Cherry physician speaks on anxiety disorders
By Matt Shaw
Published in News on September 26, 2004 2:03 AM
We have names for them -- worrywarts, nervous Nellies, scaredy-cats. What we need instead is some understanding and insight, a Cherry Hospital psychiatrist said Wednesday.
Anxiety disorders are the most common psychiatric illnesses and affect both children and adults, Dr. Kim Johnson said. About 10 percent of the U.S. population, or nearly 30 million, experiences anxiety disorders in a typical year.
But the disorders are often not recognized and therefore untreated.
Luckily, most conditions can be successfully treated with psychotherpay, medications or a combination, she said.
Dr. Johnson's talk, held at the Wayne County public schools administration building, was the first of the Mental Health Association in Wayne County's fall series of "Lunch and Learn" seminars.
She began by assuring the audience that some fits of nerves are OK.
"Anxiety is part of everyone's life. It's normal and it's expected," she said.
It's only considered a disorder when it causes chronic suffering, interferes with a person's ability to do a job, or harms relationships with family and friends, she said.
Also, normal anxiety tends to be in response to stress and usually eases after time, while an anxiety disorder can be triggered without any known cause and be persistent.
Anxiety can also be caused by medical conditions such as hyperthyroidism, drug intoxication or withdrawal, cardiovascular or respiratory diseases, or metabolic or neurological disorders.
Dr. Johnson gave information on several disorders:
*Panic disorder, which is characterized by severe, unexpected panic attacks that might include chest pain, heart palpitations, sweating, trembling, nausea, vomiting or other symptoms of a heart attack. Often, this disorder follows a stressful life event, such as marital separation or job loss, she said. The fear of these attacks can cause drastic behavioral changes.
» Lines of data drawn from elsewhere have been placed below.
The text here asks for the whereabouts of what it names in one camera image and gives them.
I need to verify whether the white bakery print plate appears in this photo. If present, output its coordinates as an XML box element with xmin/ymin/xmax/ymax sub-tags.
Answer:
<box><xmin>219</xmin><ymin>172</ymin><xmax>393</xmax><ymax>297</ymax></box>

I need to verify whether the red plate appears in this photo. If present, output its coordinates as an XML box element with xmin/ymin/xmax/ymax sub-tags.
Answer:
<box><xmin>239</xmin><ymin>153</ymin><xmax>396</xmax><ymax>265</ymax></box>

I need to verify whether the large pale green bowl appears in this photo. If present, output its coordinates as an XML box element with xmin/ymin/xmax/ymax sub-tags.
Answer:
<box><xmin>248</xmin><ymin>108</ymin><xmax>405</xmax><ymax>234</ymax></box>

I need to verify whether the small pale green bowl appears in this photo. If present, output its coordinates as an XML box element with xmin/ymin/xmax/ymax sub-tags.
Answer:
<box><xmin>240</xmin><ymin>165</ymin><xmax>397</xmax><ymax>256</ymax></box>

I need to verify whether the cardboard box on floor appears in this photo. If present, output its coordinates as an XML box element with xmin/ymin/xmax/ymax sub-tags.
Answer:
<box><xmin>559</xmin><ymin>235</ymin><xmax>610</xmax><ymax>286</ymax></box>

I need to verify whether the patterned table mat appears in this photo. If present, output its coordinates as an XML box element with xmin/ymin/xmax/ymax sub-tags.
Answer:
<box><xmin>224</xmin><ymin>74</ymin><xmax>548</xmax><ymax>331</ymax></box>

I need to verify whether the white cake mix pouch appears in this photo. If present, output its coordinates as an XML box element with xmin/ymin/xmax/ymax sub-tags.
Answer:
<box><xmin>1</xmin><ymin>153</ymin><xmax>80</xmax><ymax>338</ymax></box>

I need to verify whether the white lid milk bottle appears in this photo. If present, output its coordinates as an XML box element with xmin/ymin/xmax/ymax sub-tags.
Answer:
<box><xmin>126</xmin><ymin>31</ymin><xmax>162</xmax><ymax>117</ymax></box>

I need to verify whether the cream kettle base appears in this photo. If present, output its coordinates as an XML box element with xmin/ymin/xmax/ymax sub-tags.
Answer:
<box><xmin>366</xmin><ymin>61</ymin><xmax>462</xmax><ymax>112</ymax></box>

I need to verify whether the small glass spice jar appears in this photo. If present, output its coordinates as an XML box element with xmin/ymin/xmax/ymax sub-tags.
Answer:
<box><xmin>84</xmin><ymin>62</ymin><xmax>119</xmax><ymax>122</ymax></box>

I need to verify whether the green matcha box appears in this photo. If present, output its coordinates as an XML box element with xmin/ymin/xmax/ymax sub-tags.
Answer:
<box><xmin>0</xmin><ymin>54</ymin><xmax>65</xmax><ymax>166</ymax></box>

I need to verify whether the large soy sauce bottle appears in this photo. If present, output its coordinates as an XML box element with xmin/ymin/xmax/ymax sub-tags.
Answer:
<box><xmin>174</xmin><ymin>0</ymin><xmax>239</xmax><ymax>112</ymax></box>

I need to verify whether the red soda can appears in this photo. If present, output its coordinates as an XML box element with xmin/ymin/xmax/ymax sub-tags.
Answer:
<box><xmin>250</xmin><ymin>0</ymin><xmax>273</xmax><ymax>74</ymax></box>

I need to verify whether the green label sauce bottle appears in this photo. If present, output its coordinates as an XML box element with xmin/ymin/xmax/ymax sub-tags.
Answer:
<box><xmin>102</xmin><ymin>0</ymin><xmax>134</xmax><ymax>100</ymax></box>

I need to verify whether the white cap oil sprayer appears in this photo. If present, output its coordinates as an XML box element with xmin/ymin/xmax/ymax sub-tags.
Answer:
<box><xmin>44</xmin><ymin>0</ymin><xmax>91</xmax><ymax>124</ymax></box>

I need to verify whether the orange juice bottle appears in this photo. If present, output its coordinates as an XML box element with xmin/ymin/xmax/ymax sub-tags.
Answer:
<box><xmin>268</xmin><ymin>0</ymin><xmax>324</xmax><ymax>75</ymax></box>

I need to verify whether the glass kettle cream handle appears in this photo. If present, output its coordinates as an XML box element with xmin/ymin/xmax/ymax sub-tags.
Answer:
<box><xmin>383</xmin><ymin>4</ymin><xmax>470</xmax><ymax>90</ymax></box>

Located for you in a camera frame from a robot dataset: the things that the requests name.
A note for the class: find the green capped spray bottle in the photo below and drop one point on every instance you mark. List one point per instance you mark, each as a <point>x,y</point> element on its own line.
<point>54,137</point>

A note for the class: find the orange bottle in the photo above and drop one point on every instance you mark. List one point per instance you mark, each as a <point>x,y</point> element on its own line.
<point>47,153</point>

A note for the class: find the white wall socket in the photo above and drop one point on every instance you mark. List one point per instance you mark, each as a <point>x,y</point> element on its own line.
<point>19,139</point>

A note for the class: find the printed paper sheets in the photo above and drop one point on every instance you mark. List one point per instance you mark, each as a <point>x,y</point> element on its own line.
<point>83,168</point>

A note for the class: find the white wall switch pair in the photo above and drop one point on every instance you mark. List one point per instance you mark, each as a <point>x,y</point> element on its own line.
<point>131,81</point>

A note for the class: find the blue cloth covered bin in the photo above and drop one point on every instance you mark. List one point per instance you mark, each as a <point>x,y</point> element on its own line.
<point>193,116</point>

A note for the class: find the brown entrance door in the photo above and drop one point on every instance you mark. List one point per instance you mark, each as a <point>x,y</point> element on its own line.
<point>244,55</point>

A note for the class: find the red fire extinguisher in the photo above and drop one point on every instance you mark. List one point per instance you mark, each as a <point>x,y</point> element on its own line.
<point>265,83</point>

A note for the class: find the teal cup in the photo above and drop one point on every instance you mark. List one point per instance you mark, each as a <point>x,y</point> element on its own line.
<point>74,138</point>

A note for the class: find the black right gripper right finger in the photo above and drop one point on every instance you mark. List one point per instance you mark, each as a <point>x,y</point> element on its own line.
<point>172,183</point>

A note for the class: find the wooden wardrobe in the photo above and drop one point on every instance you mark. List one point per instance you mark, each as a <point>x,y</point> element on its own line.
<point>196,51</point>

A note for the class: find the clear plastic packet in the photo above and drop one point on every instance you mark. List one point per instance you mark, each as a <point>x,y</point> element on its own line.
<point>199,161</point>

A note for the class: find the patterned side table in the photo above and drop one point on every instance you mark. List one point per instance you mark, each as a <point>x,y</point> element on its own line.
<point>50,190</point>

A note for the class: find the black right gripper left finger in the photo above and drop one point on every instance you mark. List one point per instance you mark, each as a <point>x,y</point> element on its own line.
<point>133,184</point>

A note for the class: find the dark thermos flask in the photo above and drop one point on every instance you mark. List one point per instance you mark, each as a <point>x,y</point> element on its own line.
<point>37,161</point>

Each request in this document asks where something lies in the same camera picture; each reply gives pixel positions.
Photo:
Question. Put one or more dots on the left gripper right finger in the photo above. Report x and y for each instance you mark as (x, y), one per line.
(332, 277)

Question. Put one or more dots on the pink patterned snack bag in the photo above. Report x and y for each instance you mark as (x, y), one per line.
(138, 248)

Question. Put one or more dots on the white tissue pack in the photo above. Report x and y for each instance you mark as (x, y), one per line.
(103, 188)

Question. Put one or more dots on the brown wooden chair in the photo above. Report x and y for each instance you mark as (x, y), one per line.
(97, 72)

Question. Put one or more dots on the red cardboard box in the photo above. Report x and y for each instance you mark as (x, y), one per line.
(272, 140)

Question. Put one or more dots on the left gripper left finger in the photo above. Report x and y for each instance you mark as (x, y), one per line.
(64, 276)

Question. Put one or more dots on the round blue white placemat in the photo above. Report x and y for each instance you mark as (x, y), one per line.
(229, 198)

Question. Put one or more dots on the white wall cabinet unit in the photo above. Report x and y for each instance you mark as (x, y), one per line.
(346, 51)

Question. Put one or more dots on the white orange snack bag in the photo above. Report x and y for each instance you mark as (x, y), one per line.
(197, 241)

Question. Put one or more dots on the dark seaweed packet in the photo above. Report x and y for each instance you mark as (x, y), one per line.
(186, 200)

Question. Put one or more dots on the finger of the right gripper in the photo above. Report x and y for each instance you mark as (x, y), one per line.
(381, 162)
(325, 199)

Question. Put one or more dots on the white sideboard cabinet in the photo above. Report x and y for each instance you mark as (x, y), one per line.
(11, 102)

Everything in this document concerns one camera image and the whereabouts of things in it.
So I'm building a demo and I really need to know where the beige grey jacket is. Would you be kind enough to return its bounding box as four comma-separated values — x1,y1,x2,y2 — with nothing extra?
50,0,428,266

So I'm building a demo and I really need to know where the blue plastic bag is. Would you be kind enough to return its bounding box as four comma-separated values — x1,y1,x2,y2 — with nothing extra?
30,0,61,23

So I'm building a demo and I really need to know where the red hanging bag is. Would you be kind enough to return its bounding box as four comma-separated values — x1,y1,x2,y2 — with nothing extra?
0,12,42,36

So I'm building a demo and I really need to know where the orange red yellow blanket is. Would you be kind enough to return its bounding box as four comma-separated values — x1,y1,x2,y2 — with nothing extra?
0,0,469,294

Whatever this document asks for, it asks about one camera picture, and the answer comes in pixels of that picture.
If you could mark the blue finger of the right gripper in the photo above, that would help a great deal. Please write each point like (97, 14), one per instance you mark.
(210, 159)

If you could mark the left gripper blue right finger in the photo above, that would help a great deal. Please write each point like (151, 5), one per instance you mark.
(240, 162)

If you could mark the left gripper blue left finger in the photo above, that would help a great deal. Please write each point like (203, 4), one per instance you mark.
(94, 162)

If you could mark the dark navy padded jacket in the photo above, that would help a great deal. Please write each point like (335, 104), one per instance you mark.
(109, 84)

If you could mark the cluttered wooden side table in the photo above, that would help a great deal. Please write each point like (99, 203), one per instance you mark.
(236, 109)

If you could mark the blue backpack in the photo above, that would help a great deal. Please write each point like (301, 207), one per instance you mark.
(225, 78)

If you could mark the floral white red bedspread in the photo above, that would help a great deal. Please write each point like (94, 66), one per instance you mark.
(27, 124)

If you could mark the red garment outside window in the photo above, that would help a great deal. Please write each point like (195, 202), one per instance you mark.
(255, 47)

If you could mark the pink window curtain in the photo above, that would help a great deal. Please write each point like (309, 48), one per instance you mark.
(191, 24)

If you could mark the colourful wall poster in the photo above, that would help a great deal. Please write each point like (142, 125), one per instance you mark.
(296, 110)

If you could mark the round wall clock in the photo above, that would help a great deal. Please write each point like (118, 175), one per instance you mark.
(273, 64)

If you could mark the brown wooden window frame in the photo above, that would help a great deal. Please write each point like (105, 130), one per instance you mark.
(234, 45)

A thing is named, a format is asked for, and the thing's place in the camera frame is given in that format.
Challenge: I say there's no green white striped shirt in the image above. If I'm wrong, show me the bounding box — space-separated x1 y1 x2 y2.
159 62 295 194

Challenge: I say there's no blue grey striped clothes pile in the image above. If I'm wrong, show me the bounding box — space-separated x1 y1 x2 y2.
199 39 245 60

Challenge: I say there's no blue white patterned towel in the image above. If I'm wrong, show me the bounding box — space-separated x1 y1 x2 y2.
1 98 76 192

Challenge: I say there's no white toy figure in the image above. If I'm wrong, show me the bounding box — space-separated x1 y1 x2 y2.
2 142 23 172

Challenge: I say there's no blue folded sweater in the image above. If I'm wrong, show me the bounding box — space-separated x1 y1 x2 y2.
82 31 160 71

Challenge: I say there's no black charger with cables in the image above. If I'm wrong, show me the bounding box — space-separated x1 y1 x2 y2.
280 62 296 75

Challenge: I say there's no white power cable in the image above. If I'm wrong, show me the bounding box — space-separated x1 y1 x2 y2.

*Social phobia, which is fear of behaving in a way that might be embarrassing if seen by others. This can include fear of speaking or eating in public, of crowds, or of using a public restroom. What separates this from normal performance anxiety is that most people can overcome these fears with experience.
*Specific phobias, a marked, disabling fear of a specific object or situation, such as spiders, snakes or heights. A person with a phobia of snakes may recognize it as irrational but still may not be able to leave the house for fear of seeing one, she said.
*Generalized anxiety disorder, which is excessive, uncontrollable worry that lasts six months or more. Symptoms can include restlessness, fatigue, problems with concentration, dizziness, and irritability.
*Post-traumatic stress disorder following exposure to a traumatic event such as threat of death, physical assault, witnessing a death, the unexpected death of a loved one, or natural disaster. The person will persistently re-experience the event, through dreams or flashbacks.
*Obsessive-compulsive disorder, characterized by irresistible, recurring thoughts. These obsessions may lead to repetitive, irrational behaviors, such as washing hands, counting or checking to see if a door is locked or an oven turned off.
*Separation anxiety disorder, which affects children, mainly ages 3-18. It's characterized as excessive anxiety about being away from a parent or home or excessive worry about a possible loss.
Anxiety disorders are highly treatable with psycho-social therapies, medication, or both, Dr. Johnson said.
She recommended psychotherapy as the "first-line" treatment. Therapy can identify the irrational thoughts that cause many behaviors and help people replace them.
But there's a variety of drugs that can be helpful. Most have side effects that can include an initial worsening of anxiety. People should consult with their physicians to find medicines that work and have a minimum of unwanted side effects, she said.